Scan the lines below for "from" and copy the matches.
==============================
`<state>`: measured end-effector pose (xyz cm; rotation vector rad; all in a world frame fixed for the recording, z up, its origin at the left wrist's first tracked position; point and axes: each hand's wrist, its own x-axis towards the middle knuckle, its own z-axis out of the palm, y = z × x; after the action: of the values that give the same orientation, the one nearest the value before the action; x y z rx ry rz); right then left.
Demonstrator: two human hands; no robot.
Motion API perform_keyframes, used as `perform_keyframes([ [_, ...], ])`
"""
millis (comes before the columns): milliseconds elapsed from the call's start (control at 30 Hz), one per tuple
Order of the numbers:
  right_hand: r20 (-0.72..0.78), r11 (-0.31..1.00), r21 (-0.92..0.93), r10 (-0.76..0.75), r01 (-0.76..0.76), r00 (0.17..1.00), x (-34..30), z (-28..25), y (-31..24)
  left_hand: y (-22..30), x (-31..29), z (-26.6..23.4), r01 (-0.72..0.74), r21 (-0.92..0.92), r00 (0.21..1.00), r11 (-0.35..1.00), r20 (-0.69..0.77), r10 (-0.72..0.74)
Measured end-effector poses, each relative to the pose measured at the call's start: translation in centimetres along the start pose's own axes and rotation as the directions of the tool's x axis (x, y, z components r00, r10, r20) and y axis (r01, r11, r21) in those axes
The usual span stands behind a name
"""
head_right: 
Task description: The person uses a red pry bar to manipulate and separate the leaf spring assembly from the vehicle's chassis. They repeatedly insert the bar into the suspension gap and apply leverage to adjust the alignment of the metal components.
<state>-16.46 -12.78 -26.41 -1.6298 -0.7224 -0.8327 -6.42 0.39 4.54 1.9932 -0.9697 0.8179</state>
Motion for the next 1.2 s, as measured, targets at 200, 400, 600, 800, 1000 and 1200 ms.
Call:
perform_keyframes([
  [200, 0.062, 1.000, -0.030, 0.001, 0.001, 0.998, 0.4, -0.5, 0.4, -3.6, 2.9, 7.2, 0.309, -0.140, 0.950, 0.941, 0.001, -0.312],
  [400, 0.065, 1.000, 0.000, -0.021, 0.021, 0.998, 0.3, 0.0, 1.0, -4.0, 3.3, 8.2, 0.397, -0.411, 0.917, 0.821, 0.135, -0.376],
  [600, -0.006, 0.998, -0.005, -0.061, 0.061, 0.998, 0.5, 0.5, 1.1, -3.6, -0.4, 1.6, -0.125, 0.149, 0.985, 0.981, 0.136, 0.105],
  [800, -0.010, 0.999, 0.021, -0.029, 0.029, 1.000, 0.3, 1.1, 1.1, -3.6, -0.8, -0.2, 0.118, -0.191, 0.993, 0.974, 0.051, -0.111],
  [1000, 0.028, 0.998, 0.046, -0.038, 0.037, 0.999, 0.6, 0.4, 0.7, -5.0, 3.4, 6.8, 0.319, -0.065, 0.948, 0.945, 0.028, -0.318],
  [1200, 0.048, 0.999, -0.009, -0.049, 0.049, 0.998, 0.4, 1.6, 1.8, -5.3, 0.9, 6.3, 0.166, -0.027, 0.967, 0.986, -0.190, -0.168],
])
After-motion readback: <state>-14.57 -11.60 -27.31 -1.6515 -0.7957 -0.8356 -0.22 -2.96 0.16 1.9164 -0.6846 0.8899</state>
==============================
→ Written reply:
millis (comes before the columns): milliseconds elapsed from the call's start (control at 30 Hz), one per tuple
Task description: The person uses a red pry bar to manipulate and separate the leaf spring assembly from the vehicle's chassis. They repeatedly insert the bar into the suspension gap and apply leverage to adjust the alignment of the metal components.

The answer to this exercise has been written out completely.